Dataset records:
_ _ _ _
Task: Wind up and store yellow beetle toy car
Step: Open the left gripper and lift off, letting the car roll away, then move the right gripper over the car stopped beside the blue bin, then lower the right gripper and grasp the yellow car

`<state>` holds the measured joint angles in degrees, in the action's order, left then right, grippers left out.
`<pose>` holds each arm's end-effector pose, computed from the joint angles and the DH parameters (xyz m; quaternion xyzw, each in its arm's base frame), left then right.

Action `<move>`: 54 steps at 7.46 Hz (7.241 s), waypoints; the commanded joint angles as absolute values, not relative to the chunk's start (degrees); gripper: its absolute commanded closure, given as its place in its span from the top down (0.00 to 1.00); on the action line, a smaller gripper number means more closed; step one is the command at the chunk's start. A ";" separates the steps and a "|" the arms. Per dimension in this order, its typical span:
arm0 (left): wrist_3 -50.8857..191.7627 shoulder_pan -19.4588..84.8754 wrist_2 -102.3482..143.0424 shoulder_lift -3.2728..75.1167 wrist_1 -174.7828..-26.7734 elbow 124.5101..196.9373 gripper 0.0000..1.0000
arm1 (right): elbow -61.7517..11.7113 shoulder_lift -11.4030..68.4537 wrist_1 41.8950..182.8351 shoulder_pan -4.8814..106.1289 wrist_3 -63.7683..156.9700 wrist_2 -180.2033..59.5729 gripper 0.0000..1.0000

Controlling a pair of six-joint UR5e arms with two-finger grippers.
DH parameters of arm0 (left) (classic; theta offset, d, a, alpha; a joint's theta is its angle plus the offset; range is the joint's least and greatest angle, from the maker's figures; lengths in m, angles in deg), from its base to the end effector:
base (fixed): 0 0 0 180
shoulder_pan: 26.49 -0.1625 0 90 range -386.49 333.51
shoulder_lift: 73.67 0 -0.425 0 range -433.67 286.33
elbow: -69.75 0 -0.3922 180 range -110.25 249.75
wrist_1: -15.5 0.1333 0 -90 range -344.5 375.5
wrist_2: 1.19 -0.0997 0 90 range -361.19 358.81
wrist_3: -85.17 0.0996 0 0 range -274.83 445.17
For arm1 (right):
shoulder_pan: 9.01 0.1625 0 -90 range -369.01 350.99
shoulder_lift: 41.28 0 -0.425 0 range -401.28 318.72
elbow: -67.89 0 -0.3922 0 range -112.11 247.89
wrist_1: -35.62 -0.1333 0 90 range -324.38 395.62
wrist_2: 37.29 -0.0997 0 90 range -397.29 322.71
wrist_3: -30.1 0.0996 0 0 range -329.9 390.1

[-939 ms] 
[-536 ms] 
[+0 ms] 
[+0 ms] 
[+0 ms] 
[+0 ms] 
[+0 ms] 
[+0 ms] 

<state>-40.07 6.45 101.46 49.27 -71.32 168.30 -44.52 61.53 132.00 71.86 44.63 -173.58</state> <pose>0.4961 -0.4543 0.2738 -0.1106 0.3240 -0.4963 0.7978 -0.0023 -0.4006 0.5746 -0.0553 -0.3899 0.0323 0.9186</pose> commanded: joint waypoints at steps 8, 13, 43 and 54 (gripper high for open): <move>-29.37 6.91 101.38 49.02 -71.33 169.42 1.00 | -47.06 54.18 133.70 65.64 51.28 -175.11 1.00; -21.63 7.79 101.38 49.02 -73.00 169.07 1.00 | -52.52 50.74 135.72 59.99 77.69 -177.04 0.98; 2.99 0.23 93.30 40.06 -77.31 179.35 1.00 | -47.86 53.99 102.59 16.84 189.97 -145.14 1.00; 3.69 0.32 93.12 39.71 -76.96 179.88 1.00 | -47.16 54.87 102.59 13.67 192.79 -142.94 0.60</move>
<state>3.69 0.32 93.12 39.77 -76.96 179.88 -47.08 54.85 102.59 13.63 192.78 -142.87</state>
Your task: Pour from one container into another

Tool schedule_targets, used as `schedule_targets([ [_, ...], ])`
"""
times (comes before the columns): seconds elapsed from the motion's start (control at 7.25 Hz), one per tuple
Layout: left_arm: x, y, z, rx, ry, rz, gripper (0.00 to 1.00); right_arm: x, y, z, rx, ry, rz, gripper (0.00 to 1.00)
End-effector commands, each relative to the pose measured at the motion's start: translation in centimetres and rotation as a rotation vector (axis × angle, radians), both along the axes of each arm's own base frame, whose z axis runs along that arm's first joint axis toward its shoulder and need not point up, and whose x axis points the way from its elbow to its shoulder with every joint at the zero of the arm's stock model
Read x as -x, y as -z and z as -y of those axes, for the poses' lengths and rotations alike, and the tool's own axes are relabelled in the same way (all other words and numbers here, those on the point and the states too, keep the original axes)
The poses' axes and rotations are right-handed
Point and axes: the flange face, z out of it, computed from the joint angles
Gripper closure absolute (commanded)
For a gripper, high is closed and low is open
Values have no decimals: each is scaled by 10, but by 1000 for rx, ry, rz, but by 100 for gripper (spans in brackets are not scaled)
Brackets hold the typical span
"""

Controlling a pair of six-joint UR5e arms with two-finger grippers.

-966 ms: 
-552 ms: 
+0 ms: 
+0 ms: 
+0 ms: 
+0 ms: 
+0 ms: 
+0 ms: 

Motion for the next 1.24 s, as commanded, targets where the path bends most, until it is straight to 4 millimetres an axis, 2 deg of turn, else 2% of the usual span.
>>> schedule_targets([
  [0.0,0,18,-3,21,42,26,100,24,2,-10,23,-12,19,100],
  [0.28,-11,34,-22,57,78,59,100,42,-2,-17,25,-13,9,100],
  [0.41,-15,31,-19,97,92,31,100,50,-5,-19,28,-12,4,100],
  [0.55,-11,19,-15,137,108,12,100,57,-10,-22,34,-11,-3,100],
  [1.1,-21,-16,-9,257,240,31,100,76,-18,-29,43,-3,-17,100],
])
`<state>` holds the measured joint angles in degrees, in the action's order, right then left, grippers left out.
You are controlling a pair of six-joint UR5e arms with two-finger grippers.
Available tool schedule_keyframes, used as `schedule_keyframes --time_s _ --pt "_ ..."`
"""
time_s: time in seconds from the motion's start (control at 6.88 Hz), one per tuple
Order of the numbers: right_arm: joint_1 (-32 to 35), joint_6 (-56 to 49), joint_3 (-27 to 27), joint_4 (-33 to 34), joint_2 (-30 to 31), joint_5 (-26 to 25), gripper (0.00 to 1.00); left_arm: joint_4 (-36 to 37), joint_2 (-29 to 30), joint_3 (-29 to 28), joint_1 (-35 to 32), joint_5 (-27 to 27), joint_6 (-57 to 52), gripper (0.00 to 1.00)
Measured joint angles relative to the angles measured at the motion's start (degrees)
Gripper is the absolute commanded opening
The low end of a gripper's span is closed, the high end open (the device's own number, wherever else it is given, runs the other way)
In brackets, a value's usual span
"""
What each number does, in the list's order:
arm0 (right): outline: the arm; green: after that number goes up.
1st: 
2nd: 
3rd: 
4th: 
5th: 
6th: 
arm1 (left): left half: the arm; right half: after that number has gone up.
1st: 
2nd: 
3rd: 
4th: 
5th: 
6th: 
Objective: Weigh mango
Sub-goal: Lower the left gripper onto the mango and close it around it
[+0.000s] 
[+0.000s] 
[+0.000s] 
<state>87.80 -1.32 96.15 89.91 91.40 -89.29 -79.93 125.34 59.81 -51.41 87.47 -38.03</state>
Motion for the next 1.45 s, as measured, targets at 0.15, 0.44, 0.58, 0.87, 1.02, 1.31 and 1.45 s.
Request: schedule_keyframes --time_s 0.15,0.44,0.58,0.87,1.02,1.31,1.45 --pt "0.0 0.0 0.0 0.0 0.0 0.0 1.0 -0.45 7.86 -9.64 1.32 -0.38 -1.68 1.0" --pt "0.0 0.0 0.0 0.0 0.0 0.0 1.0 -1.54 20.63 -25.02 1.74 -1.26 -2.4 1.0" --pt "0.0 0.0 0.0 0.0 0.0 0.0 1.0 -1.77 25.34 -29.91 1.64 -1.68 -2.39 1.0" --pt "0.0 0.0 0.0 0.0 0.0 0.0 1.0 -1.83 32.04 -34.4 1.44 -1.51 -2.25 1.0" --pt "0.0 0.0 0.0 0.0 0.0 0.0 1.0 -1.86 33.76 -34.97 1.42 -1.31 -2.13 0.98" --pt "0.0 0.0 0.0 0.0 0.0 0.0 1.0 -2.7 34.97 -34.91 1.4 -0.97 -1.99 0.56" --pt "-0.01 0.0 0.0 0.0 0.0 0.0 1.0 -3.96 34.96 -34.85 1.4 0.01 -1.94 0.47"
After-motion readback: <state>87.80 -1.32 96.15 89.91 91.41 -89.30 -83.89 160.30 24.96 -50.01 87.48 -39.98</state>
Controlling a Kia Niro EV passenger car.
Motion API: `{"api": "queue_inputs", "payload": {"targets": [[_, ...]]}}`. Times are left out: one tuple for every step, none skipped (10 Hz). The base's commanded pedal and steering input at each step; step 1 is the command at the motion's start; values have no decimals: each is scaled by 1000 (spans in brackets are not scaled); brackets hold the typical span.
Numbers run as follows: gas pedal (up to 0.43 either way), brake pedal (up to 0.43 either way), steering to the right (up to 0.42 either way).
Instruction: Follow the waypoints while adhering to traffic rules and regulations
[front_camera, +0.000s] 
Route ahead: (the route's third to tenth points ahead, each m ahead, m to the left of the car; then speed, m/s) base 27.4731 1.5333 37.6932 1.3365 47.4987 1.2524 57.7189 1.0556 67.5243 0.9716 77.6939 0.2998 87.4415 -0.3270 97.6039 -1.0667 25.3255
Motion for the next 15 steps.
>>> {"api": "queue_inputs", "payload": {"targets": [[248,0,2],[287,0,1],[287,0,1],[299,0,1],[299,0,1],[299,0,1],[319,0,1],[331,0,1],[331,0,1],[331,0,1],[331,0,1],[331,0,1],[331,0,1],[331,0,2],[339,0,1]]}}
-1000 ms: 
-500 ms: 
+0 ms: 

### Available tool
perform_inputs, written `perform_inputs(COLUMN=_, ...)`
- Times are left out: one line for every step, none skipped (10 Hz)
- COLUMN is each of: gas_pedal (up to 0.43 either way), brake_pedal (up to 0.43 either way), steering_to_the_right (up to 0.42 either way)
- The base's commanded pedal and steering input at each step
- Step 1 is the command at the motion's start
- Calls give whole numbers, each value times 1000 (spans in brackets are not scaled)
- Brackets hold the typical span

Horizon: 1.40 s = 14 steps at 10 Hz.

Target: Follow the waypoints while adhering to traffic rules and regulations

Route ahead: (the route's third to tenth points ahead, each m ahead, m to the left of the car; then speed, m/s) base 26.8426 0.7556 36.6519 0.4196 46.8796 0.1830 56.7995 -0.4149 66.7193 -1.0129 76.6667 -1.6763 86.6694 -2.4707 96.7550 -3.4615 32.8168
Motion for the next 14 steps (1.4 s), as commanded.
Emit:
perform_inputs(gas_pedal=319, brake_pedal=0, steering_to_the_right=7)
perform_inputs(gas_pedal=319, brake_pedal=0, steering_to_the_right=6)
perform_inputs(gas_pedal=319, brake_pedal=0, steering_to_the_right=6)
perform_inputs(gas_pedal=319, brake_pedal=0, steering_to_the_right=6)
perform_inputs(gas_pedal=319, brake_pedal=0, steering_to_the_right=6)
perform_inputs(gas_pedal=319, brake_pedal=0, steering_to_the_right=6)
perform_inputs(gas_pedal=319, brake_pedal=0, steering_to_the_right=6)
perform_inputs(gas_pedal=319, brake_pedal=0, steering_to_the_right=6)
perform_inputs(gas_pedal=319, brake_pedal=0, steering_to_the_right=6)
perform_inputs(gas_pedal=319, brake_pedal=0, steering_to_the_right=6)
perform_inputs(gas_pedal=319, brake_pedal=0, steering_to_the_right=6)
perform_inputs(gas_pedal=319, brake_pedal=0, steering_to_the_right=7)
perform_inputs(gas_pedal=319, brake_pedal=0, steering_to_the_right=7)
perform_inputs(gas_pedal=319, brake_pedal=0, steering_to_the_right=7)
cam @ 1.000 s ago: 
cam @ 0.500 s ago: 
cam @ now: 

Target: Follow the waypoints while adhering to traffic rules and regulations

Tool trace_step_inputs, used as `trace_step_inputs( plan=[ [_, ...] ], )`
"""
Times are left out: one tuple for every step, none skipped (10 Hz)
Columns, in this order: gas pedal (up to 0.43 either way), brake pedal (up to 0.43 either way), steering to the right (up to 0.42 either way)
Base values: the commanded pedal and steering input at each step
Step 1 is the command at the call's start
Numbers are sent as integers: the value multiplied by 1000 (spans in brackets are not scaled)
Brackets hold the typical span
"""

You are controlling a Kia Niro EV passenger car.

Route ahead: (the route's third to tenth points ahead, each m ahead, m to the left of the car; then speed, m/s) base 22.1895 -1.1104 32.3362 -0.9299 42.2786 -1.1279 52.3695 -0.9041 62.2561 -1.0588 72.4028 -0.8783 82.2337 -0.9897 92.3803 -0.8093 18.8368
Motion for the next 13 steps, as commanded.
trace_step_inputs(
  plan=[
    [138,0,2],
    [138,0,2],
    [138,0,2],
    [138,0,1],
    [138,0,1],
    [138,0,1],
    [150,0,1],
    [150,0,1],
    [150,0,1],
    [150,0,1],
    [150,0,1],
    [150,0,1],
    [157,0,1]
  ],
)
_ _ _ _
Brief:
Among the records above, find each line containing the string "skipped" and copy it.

Solution for this exercise:
Motion API: `{"api": "queue_inputs", "payload": {"targets": [[_, ...]]}}`. Times are left out: one tuple for every step, none skipped (10 Hz). The base's commanded pedal and steering input at each step; step 1 is the command at the motion's start; values have no decimals: each is scaled by 1000 (spans in brackets are not scaled); brackets hold the typical span.
- Times are left out: one line for every step, none skipped (10 Hz)
Times are left out: one tuple for every step, none skipped (10 Hz)

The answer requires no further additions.